I knew the mice caused problems for the church. They were the bane of our organist’s existence, what with the damage all their chewing and nesting caused to the church organ. It seemed no one wanted them. But they had my sympathies…after all, they were church mice.
It was around that time that I first called myself a “church mouse”, finding the idea rather funny. Since then, especially during our leanest years, I would refer to our family as “poor as church mice”. I guess it’s Preacher’s Kid humor.
While we were still fairly new in Big Bear, one of my schoolmates said something to me along the lines of, “Wow, your father bought the prettiest church in town!” Up until that, it had never dawned on me that anyone actually owned churches; ever the idealistic dreamer, I somehow assumed God owned them. So I had to tell this girl that my father had not bought the church (the idea seemed laughable to me even then, because I already had a vague idea that pastors did not make a great deal of money — certainly not enough to go around buying the churches they pastored.)
But I couldn’t help thinking…what would it be like to own a church someday?
Just as with many of my other childish thoughts, that one slipped out of my memory completely. Until recently…

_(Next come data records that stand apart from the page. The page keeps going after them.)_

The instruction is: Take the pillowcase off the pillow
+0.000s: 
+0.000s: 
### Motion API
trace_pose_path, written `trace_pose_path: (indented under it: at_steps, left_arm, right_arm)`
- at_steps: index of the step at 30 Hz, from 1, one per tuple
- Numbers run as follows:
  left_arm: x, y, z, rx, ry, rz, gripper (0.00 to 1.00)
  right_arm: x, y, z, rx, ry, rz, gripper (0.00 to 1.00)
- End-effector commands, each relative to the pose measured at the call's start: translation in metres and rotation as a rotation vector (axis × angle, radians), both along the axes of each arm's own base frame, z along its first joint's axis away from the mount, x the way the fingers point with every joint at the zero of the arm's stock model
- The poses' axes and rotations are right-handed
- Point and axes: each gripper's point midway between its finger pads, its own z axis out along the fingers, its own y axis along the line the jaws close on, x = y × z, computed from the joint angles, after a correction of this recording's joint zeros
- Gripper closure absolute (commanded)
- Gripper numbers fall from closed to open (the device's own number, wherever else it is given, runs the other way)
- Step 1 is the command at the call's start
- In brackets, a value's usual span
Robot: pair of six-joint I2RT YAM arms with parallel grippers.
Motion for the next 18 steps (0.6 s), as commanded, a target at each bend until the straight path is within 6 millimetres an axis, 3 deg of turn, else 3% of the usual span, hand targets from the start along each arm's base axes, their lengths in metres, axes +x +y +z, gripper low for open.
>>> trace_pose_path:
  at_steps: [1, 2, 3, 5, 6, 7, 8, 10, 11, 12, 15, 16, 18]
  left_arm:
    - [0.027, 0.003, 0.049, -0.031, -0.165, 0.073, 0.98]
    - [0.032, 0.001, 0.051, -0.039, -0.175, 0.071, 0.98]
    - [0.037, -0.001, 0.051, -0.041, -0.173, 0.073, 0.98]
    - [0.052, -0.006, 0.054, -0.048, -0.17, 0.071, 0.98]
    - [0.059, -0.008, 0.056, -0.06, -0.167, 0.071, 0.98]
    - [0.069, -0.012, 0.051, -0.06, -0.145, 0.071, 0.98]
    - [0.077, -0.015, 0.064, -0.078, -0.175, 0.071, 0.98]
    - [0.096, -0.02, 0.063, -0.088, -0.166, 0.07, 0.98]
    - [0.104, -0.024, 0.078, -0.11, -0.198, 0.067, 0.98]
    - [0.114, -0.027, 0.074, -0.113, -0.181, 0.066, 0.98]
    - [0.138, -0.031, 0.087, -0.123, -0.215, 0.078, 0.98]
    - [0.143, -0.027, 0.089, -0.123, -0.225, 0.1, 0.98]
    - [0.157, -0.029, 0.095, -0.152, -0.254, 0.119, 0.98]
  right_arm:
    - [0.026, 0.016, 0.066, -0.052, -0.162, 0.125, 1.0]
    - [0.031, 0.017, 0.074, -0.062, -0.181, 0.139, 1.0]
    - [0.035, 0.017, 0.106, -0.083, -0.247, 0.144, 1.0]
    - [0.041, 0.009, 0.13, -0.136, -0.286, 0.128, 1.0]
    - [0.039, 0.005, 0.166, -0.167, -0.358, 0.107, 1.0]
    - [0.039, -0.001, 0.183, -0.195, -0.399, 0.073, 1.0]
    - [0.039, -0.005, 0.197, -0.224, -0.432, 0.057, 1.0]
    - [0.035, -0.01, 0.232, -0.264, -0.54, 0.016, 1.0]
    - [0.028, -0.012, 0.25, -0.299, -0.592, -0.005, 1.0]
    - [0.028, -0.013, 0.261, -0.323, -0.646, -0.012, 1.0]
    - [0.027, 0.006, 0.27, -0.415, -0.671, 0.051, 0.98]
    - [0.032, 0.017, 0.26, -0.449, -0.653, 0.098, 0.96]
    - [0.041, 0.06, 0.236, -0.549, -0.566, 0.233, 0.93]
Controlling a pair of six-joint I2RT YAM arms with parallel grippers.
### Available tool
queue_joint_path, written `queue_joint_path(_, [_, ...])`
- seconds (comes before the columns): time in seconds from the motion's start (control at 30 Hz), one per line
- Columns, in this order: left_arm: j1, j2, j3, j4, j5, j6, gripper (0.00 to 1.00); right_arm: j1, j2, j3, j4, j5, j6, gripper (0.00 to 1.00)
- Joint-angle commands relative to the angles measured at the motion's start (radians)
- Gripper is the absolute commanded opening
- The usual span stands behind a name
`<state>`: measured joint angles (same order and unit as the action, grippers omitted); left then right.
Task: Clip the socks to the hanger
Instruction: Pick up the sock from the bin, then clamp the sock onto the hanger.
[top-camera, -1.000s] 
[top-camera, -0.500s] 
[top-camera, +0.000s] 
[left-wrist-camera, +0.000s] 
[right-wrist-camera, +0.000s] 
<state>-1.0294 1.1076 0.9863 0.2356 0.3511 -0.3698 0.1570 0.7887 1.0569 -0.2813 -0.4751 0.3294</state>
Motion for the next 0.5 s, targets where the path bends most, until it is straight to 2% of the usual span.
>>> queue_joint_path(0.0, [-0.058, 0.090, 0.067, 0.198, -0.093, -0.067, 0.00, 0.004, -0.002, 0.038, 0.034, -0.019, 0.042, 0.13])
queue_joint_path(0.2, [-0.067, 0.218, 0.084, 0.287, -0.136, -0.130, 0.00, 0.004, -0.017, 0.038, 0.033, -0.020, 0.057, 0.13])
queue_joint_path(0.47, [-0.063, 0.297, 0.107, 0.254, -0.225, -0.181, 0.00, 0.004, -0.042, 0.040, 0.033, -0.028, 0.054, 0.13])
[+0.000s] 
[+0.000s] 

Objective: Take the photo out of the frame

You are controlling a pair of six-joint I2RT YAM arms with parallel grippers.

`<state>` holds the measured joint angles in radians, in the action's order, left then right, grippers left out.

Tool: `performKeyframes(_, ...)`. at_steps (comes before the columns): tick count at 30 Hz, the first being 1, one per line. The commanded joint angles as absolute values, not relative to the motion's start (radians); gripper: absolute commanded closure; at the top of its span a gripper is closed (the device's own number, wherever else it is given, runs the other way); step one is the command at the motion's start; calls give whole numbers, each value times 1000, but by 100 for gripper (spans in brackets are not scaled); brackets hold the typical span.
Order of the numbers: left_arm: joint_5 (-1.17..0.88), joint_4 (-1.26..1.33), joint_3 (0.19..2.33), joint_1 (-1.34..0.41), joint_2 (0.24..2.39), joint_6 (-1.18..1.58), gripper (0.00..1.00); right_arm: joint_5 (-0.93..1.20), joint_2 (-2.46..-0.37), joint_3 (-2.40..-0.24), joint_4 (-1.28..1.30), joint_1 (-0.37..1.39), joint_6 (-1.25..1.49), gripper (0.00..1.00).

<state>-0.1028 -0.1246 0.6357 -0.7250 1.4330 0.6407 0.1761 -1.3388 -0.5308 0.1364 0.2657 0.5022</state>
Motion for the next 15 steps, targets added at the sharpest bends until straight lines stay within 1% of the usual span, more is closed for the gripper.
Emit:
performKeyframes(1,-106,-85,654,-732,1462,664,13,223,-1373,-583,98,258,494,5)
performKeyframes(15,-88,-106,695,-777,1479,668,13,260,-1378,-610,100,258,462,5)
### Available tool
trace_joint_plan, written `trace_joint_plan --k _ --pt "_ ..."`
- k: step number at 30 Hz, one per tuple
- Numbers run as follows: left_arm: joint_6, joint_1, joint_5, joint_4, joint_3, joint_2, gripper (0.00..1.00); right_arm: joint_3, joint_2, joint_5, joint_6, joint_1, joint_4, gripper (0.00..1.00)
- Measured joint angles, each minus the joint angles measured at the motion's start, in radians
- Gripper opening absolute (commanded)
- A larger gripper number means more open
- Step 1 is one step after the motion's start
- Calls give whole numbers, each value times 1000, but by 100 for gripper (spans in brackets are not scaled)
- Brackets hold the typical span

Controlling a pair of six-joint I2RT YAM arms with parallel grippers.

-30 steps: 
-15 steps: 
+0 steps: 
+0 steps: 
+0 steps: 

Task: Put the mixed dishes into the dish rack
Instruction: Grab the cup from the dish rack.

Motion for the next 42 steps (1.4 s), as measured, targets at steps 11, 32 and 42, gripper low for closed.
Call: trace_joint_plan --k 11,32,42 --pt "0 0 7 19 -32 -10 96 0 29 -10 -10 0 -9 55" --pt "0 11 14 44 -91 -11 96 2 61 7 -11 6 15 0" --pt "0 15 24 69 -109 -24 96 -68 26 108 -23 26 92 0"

To make a long story short, my husband and I just closed escrow on a historic little church, built in 1898. What began as earnest prayers that this building not be turned into a venue for WWE-style wrestling, and that a church group we are not even part of would not be out on the street, turned into finding ourselves becoming the answer to our own prayers. (Be careful what you pray. But that’s for my other blog.)
We are not really owners, though. Part of me still believes that it’s God who owns church buildings. We are just stewards…embarking on a new adventure.
I forgot to ask if any church mice were included with the purchase.